◆ Required action: Go through the listing below from its first line and repeat each line exactly, ending at the line containing "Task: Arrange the" and including it.

◆ Information shown:
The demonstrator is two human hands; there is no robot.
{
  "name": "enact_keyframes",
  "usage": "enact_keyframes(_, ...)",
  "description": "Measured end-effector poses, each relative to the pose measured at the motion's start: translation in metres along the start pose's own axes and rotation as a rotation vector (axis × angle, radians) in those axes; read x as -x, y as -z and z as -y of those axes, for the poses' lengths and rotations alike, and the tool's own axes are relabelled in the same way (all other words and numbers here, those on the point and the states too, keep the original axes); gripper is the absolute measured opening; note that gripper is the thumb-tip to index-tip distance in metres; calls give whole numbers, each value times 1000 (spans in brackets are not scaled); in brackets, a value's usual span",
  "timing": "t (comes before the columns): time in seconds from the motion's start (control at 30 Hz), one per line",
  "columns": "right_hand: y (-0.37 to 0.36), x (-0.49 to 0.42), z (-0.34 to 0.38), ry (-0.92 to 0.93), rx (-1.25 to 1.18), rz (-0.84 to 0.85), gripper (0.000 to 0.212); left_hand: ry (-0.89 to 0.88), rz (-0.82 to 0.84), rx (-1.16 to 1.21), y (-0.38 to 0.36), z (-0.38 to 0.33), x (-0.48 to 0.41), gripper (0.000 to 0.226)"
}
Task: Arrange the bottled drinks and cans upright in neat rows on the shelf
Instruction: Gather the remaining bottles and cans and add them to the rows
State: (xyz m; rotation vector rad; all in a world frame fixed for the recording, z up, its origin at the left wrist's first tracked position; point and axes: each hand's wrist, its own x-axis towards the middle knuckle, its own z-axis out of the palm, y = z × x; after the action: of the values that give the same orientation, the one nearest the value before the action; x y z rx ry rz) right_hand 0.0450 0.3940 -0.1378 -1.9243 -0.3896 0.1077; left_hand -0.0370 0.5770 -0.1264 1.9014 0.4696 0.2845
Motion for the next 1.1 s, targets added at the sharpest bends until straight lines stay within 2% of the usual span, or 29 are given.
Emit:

◆ Expected output:
The demonstrator is two human hands; there is no robot.
{
  "name": "enact_keyframes",
  "usage": "enact_keyframes(_, ...)",
  "description": "Measured end-effector poses, each relative to the pose measured at the motion's start: translation in metres along the start pose's own axes and rotation as a rotation vector (axis × angle, radians) in those axes; read x as -x, y as -z and z as -y of those axes, for the poses' lengths and rotations alike, and the tool's own axes are relabelled in the same way (all other words and numbers here, those on the point and the states too, keep the original axes); gripper is the absolute measured opening; note that gripper is the thumb-tip to index-tip distance in metres; calls give whole numbers, each value times 1000 (spans in brackets are not scaled); in brackets, a value's usual span",
  "timing": "t (comes before the columns): time in seconds from the motion's start (control at 30 Hz), one per line",
  "columns": "right_hand: y (-0.37 to 0.36), x (-0.49 to 0.42), z (-0.34 to 0.38), ry (-0.92 to 0.93), rx (-1.25 to 1.18), rz (-0.84 to 0.85), gripper (0.000 to 0.212); left_hand: ry (-0.89 to 0.88), rz (-0.82 to 0.84), rx (-1.16 to 1.21), y (-0.38 to 0.36), z (-0.38 to 0.33), x (-0.48 to 0.41), gripper (0.000 to 0.226)"
}
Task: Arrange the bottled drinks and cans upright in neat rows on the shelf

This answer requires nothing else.